Let’s Use the V-Dem Data Again

Electoral Democracy Measure


  • To what extent is the ideal of electoral democracy in its fullest sense achieved?

  • Measure runs from 0 (lowest) to 1 (highest) [0.5 is a cutoff they use for determining electoral democracy from electoral autocracy]

  • Clarification: The electoral principle of democracy seeks to embody the core value of making rulers responsive to citizens, achieved through electoral competition for the electorate’s approval under circumstances when suffrage is extensive; political and civil society organizations can operate freely; elections are clean and not marred by fraud or systematic irregularities; and elections affect the composition of the chief executive of the country. In between elections, there is freedom of expression and an independent media capable of presenting alternative views on matters of political relevance.

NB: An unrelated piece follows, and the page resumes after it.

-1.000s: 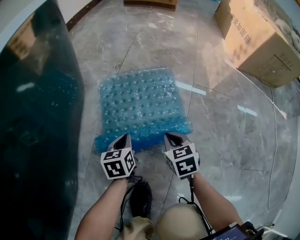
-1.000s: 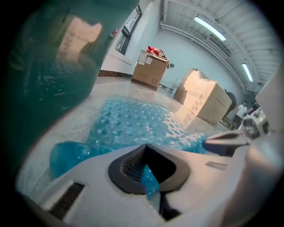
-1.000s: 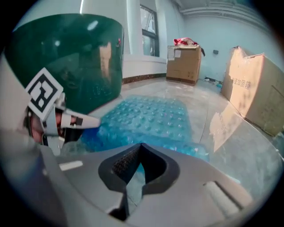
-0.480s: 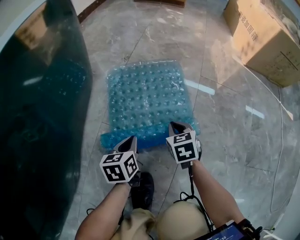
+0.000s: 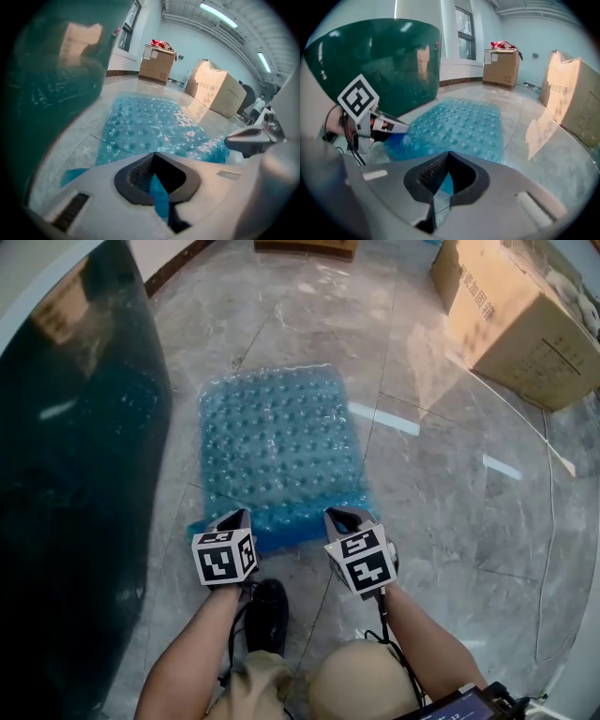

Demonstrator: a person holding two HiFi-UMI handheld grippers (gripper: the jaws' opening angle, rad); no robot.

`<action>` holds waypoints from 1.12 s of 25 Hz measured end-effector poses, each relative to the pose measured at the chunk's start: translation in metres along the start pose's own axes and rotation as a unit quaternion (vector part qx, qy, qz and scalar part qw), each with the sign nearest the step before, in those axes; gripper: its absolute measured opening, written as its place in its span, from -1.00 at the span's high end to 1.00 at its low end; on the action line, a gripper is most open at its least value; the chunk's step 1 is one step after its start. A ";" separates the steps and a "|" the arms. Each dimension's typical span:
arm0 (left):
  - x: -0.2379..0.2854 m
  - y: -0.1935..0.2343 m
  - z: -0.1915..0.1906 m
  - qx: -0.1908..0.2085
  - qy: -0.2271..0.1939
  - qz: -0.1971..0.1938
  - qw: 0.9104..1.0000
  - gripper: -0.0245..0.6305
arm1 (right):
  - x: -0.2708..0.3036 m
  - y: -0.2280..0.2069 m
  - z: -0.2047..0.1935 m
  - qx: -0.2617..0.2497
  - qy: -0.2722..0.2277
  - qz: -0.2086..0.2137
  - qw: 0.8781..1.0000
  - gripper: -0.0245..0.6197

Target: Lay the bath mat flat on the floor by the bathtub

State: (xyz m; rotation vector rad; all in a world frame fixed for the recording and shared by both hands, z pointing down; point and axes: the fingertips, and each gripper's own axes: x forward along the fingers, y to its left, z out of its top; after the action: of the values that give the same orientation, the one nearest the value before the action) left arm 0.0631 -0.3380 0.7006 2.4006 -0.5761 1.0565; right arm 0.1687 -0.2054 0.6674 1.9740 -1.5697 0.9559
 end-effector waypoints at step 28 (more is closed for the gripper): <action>-0.061 -0.018 -0.018 -0.060 -0.119 -0.051 0.990 0.90 | 0.016 0.002 -0.037 0.026 -0.021 -0.034 0.999 0.90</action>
State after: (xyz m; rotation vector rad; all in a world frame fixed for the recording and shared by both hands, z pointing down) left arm 0.0245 -0.3014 0.6606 2.4368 -0.5719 0.6786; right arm 0.1598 -0.1904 0.7038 2.0805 -1.5047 0.9431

Other High Level V-Dem Democracy Measures

  • Liberal Democracy
  • Egalitarian Democracy
  • Participatory Democracy
  • Deliberative Democracy

Describe and Summarize


How can we use our data to describe or summarize the state of electoral democracy in the year 2022?

Create the data

# Create dataset for year 2022, with country name, year, and electoral dem
library(vdemlite)
vdem2022 <- fetchdem() %>% 
  mutate(region = e_regionpol_6C) %>% 
  mutate(region = case_match(region, 
                        1 ~ "Eastern Europe", 
                        2 ~ "Latin America",  
                        3 ~ "Middle East",   
                        4 ~ "Africa", 
                        5 ~ "The West", 
                        6 ~ "Asia")) %>%
  filter(year == 2022)  %>% 
  select(country_name, year, v2x_polyarchy, region, v2x_regime)

Examine the data

glimpse(vdem2022)
Rows: 179
Columns: 5
$ country_name  <chr> "Mexico", "Suriname", "Sweden", "Switzerland", "Ghana", …
$ year          <dbl> 2022, 2022, 2022, 2022, 2022, 2022, 2022, 2022, 2022, 20…
$ v2x_polyarchy <dbl> 0.571, 0.775, 0.896, 0.897, 0.664, 0.711, 0.817, 0.091, …
$ region        <chr> "Latin America", "Latin America", "The West", "The West"…
$ v2x_regime    <dbl> 2, 2, 3, 3, 2, 2, 3, 0, 1, 2, 1, 0, 2, 2, 2, 3, 3, 1, 1,…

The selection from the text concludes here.